| PROBLEM REQUIREMENTS |
Repeat the whole listing exactly as written.

| RAW DATA |

>>

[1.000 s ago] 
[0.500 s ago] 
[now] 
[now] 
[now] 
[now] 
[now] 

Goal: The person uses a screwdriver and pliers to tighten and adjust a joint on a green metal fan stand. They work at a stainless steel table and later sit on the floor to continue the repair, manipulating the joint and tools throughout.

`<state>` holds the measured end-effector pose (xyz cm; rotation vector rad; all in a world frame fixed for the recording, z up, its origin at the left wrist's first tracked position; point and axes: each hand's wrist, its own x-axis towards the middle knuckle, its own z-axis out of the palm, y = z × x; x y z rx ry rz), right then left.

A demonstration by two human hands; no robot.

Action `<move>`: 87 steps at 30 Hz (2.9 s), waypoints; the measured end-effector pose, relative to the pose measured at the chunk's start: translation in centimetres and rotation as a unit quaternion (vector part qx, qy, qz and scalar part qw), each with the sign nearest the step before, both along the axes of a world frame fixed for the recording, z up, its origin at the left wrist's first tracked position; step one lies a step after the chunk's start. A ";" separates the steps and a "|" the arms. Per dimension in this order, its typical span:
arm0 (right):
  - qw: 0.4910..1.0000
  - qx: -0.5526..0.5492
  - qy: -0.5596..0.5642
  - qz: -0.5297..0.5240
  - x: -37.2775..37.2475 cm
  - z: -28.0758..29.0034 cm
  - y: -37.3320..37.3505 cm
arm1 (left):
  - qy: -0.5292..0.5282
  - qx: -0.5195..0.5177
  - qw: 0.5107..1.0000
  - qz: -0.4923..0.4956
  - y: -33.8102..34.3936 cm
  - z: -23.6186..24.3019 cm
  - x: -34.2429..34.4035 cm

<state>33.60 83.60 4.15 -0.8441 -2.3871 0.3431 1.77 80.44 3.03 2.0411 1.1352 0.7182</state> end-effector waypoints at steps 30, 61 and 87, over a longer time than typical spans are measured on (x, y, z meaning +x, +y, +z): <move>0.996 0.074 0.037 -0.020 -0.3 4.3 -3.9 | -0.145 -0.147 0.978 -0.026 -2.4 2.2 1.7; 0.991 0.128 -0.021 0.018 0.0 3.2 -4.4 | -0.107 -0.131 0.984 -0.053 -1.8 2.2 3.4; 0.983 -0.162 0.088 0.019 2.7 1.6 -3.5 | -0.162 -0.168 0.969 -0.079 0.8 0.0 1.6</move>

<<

| FINISHED TASK |
[1.000 s ago] 
[0.500 s ago] 
[now] 
[now] 
[now] 
[now] 
[now] 

Goal: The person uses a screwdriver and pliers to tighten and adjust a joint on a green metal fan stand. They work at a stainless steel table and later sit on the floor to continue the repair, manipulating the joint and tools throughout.

`<state>` holds the measured end-effector pose (xyz cm; rotation vector rad; all in a world frame fixed for the recording, z up, its origin at the left wrist's first tracked position; point and axes: each hand's wrist, its own x-axis towards the middle knuckle, its own z-axis out of the palm, y = z × x; x y z rx ry rz), right then left.

A demonstration by two human hands; no robot.

Action `<move>`: 87 steps at 30 Hz (2.9 s), waypoints; the measured end-effector pose, relative to the pose measured at the chunk's start: translation in centimetres and rotation as a unit quaternion (vector part qx, qy, qz and scalar part qw), each with the sign nearest the step before, both along the axes of a world frame fixed for the recording, z up, its origin at the left wrist's first tracked position; step one lies a step after the chunk's start. A ";" separates the steps and a "|" the arms. Per dimension in this order, its typical span:
arm0 (right):
  - qw: 0.4910..1.0000
  - qx: -0.5526..0.5492
  - qy: -0.5596..0.5642
  - qz: -0.5297..0.5240
  - x: -37.2775..37.2475 cm
  - z: -28.0758..29.0034 cm
  - y: -37.3320..37.3505 cm
arm1 (left):
  - qy: -0.5292..0.5282
  - qx: -0.5195..0.5177
  - qw: 0.5107..1.0000
  - qz: -0.4923..0.4956
  - y: -33.8102..34.3936 cm
  - z: -23.6186..24.3019 cm
  - x: -34.2429..34.4035 cm

<state>33.60 83.60 4.15 -0.8441 -2.3871 0.3431 1.77 80.44 3.03 2.0411 1.1352 0.7182</state> end-effector waypoints at steps 30, 61 and 87, over a longer time than typical spans are measured on (x, y, z meaning +x, +y, +z): <move>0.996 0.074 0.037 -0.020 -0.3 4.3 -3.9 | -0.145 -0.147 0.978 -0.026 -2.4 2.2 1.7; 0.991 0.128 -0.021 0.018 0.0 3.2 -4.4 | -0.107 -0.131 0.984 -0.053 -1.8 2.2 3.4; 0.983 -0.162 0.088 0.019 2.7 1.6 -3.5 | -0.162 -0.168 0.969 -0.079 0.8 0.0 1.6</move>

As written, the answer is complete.